::: Dataset records

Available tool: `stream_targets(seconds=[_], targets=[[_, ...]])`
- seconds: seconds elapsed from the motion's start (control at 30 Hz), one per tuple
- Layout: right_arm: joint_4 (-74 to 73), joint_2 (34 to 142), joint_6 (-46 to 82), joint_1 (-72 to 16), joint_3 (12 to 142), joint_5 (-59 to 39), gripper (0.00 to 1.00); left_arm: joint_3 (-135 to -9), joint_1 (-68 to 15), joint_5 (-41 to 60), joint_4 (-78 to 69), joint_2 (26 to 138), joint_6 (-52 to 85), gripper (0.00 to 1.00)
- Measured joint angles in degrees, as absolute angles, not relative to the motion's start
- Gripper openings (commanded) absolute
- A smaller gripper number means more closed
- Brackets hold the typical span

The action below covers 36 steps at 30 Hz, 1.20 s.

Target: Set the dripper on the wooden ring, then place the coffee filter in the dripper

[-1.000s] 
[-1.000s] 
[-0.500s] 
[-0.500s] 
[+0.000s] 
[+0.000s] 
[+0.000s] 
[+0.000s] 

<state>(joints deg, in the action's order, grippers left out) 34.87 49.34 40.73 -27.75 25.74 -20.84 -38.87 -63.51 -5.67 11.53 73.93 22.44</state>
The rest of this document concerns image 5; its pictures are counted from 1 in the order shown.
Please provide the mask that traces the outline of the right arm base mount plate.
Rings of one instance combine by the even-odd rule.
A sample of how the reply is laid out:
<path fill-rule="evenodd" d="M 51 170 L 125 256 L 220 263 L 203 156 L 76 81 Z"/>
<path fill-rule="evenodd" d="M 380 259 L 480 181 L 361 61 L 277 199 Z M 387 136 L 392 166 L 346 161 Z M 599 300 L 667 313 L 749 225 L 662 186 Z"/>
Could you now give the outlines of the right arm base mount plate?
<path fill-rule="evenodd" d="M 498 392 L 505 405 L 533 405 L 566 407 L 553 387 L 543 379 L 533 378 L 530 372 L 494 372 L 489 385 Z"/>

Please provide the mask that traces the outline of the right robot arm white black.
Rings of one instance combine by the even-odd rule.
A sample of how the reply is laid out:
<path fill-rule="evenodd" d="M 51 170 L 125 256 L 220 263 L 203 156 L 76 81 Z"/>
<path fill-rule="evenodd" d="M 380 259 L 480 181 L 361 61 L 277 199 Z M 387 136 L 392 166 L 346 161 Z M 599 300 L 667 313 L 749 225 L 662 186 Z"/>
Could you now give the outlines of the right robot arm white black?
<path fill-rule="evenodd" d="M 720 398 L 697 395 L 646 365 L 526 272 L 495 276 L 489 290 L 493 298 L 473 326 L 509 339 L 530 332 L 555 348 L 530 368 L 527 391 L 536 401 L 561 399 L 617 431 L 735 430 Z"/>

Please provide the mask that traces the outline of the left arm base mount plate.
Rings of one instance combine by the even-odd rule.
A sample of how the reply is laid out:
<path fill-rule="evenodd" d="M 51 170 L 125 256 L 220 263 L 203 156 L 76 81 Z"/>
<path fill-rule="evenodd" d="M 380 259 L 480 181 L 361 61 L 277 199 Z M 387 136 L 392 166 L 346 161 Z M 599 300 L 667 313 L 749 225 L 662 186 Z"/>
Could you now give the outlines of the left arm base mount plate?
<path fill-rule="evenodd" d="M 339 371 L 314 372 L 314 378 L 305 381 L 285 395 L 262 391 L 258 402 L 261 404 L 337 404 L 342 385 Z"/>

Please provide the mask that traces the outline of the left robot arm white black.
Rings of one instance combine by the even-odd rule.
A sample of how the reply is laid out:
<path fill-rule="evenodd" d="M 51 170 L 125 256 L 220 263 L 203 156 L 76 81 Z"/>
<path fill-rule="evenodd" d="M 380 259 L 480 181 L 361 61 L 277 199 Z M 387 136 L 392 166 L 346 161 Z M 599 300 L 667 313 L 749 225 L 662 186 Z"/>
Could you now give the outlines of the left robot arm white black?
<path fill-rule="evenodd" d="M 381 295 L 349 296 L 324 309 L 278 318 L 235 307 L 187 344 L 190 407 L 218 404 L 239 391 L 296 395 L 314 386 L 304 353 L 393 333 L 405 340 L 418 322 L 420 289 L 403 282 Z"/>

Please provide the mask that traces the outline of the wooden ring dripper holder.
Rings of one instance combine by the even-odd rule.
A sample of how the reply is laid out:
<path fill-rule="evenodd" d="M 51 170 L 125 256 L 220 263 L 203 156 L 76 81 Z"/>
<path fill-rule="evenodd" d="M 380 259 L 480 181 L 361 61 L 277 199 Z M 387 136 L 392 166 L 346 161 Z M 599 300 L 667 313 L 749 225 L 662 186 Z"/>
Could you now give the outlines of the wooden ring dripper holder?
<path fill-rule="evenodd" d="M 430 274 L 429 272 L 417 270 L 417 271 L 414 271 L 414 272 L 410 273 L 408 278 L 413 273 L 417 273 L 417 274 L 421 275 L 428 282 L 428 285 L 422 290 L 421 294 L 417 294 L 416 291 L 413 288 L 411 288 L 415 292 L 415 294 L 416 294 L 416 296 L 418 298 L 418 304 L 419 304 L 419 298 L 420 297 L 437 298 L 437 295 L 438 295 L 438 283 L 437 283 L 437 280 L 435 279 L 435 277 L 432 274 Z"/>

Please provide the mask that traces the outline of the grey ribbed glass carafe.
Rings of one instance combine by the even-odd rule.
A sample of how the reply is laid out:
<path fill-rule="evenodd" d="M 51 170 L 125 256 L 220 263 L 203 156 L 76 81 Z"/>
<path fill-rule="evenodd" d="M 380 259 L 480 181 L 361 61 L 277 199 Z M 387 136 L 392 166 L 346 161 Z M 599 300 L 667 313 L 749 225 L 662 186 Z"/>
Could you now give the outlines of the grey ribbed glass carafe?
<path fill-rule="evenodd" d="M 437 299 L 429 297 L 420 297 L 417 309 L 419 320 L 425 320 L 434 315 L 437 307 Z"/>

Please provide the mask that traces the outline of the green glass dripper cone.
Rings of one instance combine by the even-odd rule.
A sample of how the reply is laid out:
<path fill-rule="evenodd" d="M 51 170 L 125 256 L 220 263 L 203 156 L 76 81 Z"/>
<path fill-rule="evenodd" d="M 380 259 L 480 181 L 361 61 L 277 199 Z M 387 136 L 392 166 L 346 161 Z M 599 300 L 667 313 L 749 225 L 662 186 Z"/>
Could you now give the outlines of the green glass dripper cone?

::::::

● Your task: Return exactly the lines above from the line that has "- A smaller gripper number means more closed" through the line that has "right arm base mount plate.", inclusive, and nothing else.

● Reply:
- A smaller gripper number means more closed
- Brackets hold the typical span

The action below covers 36 steps at 30 Hz, 1.20 s.

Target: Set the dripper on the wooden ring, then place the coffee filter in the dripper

[-1.000s] 
[-1.000s] 
[-0.500s] 
[-0.500s] 
[+0.000s] 
[+0.000s] 
[+0.000s] 
[+0.000s] 

<state>(joints deg, in the action's order, grippers left out) 34.87 49.34 40.73 -27.75 25.74 -20.84 -38.87 -63.51 -5.67 11.53 73.93 22.44</state>
The rest of this document concerns image 5; its pictures are counted from 1 in the order shown.
Please provide the mask that traces the outline of the right arm base mount plate.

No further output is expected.